Powering the Future: Next Step in Siemens, NVIDIA Collaboration Showcased With FREYR Virtual Factory Demos

Powering the Future: Next Step in Siemens, NVIDIA Collaboration Showcased With FREYR Virtual Factory Demos

At the Hannover Messe trade show this week, Siemens unveiled a digital model of next-generation FREYR Battery factories that was developed using NVIDIA technology.

The model was created in part to highlight a strategic partnership announced Monday by Siemens and FREYR, with Siemens becoming FREYR’s preferred supplier in automation technology, enabling the Norway-based group to scale up production and maximize plant efficiency.

Built by Siemens, the demo uses the NVIDIA Omniverse development platform to provide an immersive experience of the FREYR factories and follows the joint vision for an industrial metaverse unveiled last year by Siemens and NVIDIA.
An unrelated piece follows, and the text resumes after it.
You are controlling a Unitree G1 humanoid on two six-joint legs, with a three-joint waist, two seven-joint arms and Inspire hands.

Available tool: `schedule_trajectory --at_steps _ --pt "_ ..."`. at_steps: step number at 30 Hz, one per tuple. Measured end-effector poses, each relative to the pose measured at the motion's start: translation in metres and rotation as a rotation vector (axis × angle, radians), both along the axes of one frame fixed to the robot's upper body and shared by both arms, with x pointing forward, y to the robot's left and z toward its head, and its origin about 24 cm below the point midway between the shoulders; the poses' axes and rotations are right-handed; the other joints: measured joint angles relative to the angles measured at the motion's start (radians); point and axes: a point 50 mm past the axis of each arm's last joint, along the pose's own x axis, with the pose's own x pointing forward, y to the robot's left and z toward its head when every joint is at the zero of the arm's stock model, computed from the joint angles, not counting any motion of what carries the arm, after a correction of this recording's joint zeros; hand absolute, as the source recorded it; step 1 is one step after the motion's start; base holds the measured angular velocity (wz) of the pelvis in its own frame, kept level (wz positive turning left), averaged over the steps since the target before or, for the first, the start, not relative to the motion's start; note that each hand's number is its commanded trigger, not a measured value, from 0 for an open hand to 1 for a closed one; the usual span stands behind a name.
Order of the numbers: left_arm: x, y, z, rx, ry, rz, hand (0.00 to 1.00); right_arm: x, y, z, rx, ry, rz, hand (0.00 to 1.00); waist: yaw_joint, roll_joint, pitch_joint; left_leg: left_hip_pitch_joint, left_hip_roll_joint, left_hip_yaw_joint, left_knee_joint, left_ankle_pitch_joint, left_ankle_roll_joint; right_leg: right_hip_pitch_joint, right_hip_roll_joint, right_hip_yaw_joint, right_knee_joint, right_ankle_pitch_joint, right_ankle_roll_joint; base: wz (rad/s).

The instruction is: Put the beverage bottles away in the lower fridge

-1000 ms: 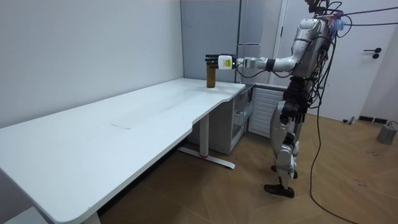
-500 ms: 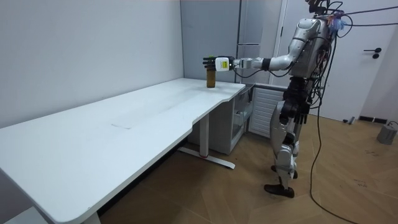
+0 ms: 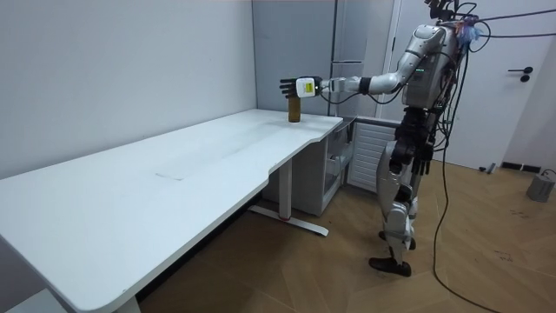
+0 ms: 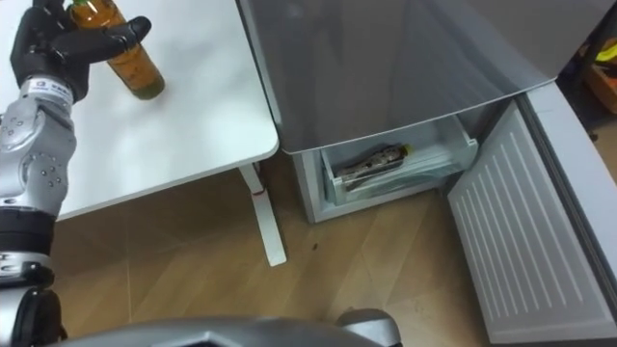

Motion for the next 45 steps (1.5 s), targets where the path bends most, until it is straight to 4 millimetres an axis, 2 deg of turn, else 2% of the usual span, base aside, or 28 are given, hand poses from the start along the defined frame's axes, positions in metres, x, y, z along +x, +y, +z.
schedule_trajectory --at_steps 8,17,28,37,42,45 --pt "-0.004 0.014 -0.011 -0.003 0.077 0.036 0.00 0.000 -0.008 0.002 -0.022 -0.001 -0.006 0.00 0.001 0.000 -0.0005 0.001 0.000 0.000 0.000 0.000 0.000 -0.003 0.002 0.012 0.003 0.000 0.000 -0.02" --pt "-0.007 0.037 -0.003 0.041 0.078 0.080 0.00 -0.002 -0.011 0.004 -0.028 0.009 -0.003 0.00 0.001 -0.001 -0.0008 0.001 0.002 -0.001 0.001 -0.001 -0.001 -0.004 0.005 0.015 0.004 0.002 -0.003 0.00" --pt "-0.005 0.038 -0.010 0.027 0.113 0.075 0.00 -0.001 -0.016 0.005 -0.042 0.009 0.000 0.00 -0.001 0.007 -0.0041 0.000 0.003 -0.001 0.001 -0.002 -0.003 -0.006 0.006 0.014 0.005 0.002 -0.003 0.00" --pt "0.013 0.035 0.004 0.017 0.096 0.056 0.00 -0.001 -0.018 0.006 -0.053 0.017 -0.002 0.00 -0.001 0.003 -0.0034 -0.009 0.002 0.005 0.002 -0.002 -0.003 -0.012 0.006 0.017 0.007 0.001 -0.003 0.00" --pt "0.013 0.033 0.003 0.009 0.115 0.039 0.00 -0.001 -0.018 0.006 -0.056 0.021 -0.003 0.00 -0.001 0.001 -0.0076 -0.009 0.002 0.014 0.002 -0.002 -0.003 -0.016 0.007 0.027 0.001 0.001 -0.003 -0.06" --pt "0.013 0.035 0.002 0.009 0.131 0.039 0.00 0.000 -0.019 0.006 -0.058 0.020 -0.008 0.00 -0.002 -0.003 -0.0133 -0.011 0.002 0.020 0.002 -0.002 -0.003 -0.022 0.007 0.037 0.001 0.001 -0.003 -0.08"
Displayed as part of an industrial metaverse experience in the Siemens booth during Hannover Messe 2023, the world’s largest industrial technology trade show, the demos incorporate operational data from the FREYR factory in Norway.

Highlighting the integration between Siemens Xcelerator and NVIDIA Omniverse, the demo features 3D representations of the infrastructure, plant, machinery, equipment, human ergonomics, safety information, robots, automated guided vehicles, and detailed product and production simulations.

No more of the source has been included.